All this shows is that if you go looking for something bad then you are going to find it if you look hard enough, and i think the skylarov case means everyone would like to 'get' adobe
(im not commenting on the merits of the case - but i will say that i think both parties are at fault, skylarov for cracking a proprietry format and adobe for over reacting in a big way - the thing is the PDF format IS proprietary - you need adobe software to make it and view it there fore they have the right to protect their copy right but i think they way they and the US gov went about it is heavy handed and stupid - this guy is not some desperate hacker)
But the thing is the medias coverage of non threats like this, minor threats to the home user like code red and things like good times, michelangelo, hackers defacing web pages etc etc and blowing these said events up to be the end of the world as we know it builds hysteria in the general populace who then call for the govt to crack down on these 'terrorists' - thus they carry out heavy handed actions.
If we all dont watch out we are in for a nother McCarthy like era but instead of reds under beds we will have hackers under the table!!

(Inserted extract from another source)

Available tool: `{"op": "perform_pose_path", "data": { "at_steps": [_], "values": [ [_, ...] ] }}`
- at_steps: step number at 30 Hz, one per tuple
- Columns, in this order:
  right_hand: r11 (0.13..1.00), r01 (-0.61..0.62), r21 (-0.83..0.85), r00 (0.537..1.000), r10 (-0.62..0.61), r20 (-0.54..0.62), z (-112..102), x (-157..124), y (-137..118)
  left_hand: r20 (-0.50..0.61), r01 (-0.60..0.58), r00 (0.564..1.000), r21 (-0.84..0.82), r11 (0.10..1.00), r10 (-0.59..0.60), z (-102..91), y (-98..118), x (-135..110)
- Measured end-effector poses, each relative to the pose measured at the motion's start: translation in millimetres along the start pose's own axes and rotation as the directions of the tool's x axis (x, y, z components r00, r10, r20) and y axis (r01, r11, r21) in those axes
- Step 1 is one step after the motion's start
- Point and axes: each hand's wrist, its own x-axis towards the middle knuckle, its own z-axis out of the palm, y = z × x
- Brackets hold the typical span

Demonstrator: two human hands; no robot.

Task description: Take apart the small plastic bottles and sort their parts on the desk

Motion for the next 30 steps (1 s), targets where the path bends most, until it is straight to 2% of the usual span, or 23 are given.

I refuse to argue with Anonymous Cowards - if you want a discussion get an account....
Oh, you shouldn't hoist yourself that far above the rim of the foxhole, you're such a tempting target...
By the way, the answer to your question is that there are several operating systems that let you fix problems without bringing the whole machine to its knees. My very first OS, IBM System/360 MVT, let you change all sorts of stuff "on the fly," including supvervisor call modules -- all you needed to do was down the services affecting the change. Most of the reboots were due to running critical utilities that required that OS MVT be shut down completely to performanc regular maintanence, such as -- wait for it -- disk pack defragmentation.
There were a number of embedded systems in which the majority of the services were disk-resident, being loaded and run on request or on demand, depending on the complexity of the system. Even device drivers (except the hard disk and the console) were loadable modules.
Which leads to the answer that most of you were expecting, but were wondering when I would get to it. Linux has moved to loadable modules for many, many kernel functions, and I expect that the trend will continue rather than abate. The original move to kernel modules was to relieve the strain of building very, very large monolithic kernels for workstation and server environments. The current trend is to let package distributors include everything under the sun, and let the user (or the system, when it is smart enough) load the right module on demand.
I look forward to the day when the only thing that is part of the base kernel is...the console and the disk driver.